[Stored entries]
*** Begin section ***
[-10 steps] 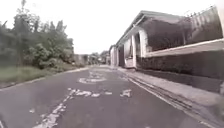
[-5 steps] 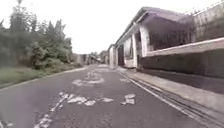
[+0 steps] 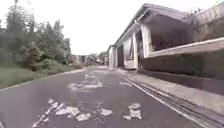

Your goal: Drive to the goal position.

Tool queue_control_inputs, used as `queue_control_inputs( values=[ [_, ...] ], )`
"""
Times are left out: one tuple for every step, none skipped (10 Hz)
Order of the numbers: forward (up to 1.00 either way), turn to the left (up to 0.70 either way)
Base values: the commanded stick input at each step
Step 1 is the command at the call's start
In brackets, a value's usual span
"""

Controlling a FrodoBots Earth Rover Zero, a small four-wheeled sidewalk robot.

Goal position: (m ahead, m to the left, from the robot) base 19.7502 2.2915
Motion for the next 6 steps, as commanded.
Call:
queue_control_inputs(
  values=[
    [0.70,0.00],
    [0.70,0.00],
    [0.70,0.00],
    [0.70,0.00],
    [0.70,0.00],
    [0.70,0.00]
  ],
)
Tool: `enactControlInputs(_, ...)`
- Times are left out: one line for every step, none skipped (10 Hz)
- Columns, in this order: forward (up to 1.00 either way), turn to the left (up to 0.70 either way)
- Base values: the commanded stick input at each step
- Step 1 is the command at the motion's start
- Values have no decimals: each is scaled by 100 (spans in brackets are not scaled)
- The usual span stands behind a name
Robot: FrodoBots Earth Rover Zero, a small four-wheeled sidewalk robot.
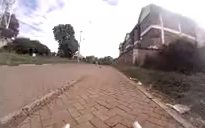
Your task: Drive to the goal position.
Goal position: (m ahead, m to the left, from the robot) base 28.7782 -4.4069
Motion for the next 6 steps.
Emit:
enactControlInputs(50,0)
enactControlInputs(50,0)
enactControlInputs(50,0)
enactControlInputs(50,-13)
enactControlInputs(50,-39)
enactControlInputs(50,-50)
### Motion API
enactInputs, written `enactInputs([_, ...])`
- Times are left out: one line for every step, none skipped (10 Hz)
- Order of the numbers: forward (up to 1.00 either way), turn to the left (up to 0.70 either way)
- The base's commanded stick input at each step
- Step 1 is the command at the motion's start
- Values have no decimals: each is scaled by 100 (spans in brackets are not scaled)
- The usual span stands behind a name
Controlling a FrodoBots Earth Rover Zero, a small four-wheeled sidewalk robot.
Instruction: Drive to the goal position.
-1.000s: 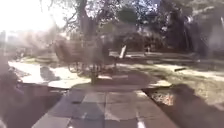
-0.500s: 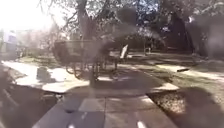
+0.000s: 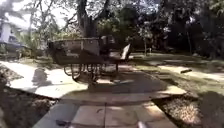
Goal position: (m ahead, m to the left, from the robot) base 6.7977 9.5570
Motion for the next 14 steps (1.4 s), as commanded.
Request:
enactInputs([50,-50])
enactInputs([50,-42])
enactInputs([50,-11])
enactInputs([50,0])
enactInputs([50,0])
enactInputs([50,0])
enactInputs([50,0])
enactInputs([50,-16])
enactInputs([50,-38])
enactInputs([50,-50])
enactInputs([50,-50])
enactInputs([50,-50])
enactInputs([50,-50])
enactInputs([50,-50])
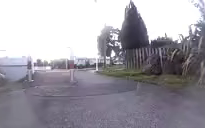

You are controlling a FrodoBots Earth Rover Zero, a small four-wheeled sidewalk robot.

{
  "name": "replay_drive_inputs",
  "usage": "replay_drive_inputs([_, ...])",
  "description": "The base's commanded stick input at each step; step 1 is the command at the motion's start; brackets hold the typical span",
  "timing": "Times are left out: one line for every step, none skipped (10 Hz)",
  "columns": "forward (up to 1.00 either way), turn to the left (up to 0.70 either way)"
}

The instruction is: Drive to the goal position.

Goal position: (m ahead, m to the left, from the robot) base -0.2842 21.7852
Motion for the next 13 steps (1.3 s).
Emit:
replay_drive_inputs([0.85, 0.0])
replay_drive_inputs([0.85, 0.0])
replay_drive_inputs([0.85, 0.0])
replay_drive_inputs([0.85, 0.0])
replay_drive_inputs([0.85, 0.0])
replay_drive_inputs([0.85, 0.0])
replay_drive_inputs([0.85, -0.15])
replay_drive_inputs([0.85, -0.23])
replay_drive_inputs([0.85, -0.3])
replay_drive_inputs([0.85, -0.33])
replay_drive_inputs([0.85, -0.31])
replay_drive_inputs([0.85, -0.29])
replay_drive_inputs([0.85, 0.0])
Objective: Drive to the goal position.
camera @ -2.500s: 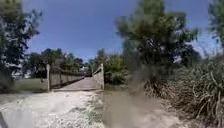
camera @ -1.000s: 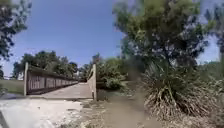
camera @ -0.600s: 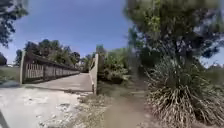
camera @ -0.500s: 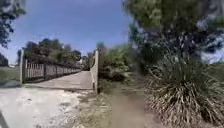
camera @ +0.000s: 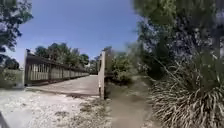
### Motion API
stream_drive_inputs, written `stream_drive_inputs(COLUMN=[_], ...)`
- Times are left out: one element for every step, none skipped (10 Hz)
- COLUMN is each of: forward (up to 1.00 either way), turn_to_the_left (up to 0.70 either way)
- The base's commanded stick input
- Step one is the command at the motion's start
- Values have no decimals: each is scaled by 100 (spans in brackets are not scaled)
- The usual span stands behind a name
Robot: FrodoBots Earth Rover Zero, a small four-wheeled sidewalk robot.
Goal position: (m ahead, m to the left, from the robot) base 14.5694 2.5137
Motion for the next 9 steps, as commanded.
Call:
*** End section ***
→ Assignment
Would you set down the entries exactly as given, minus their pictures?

→ Solution below
[-10 steps] 
[-5 steps] 
[+0 steps] 

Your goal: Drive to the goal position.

Tool queue_control_inputs, used as `queue_control_inputs( values=[ [_, ...] ], )`
"""
Times are left out: one tuple for every step, none skipped (10 Hz)
Order of the numbers: forward (up to 1.00 either way), turn to the left (up to 0.70 either way)
Base values: the commanded stick input at each step
Step 1 is the command at the call's start
In brackets, a value's usual span
"""

Controlling a FrodoBots Earth Rover Zero, a small four-wheeled sidewalk robot.

Goal position: (m ahead, m to the left, from the robot) base 19.7502 2.2915
Motion for the next 6 steps, as commanded.
Call:
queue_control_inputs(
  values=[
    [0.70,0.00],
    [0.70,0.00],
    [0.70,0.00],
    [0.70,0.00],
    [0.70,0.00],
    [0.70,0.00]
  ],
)
Tool: `enactControlInputs(_, ...)`
- Times are left out: one line for every step, none skipped (10 Hz)
- Columns, in this order: forward (up to 1.00 either way), turn to the left (up to 0.70 either way)
- Base values: the commanded stick input at each step
- Step 1 is the command at the motion's start
- Values have no decimals: each is scaled by 100 (spans in brackets are not scaled)
- The usual span stands behind a name
Robot: FrodoBots Earth Rover Zero, a small four-wheeled sidewalk robot.
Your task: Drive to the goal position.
Goal position: (m ahead, m to the left, from the robot) base 28.7782 -4.4069
Motion for the next 6 steps.
Emit:
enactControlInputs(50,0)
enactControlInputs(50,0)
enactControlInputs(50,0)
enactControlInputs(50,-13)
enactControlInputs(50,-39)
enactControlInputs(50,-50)
### Motion API
enactInputs, written `enactInputs([_, ...])`
- Times are left out: one line for every step, none skipped (10 Hz)
- Order of the numbers: forward (up to 1.00 either way), turn to the left (up to 0.70 either way)
- The base's commanded stick input at each step
- Step 1 is the command at the motion's start
- Values have no decimals: each is scaled by 100 (spans in brackets are not scaled)
- The usual span stands behind a name
Controlling a FrodoBots Earth Rover Zero, a small four-wheeled sidewalk robot.
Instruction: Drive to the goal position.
-1.000s: 
-0.500s: 
+0.000s: 
Goal position: (m ahead, m to the left, from the robot) base 6.7977 9.5570
Motion for the next 14 steps (1.4 s), as commanded.
Request:
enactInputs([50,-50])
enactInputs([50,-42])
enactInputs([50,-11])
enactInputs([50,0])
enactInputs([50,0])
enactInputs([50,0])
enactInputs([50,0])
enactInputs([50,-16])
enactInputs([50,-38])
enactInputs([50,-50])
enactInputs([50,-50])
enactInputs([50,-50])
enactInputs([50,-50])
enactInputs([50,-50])

You are controlling a FrodoBots Earth Rover Zero, a small four-wheeled sidewalk robot.

{
  "name": "replay_drive_inputs",
  "usage": "replay_drive_inputs([_, ...])",
  "description": "The base's commanded stick input at each step; step 1 is the command at the motion's start; brackets hold the typical span",
  "timing": "Times are left out: one line for every step, none skipped (10 Hz)",
  "columns": "forward (up to 1.00 either way), turn to the left (up to 0.70 either way)"
}

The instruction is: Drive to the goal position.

Goal position: (m ahead, m to the left, from the robot) base -0.2842 21.7852
Motion for the next 13 steps (1.3 s).
Emit:
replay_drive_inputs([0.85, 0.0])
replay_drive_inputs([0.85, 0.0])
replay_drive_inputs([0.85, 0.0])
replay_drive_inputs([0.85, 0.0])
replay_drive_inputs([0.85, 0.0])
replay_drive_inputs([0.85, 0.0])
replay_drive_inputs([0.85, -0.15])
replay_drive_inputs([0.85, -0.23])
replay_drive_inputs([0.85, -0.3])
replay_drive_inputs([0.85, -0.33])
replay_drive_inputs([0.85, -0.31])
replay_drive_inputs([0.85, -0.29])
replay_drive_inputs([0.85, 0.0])
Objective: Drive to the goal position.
camera @ -2.500s: 
camera @ -1.000s: 
camera @ -0.600s: 
camera @ -0.500s: 
camera @ +0.000s: 
### Motion API
stream_drive_inputs, written `stream_drive_inputs(COLUMN=[_], ...)`
- Times are left out: one element for every step, none skipped (10 Hz)
- COLUMN is each of: forward (up to 1.00 either way), turn_to_the_left (up to 0.70 either way)
- The base's commanded stick input
- Step one is the command at the motion's start
- Values have no decimals: each is scaled by 100 (spans in brackets are not scaled)
- The usual span stands behind a name
Robot: FrodoBots Earth Rover Zero, a small four-wheeled sidewalk robot.
Goal position: (m ahead, m to the left, from the robot) base 14.5694 2.5137
Motion for the next 9 steps, as commanded.
Call:

The output for this exercise is now complete.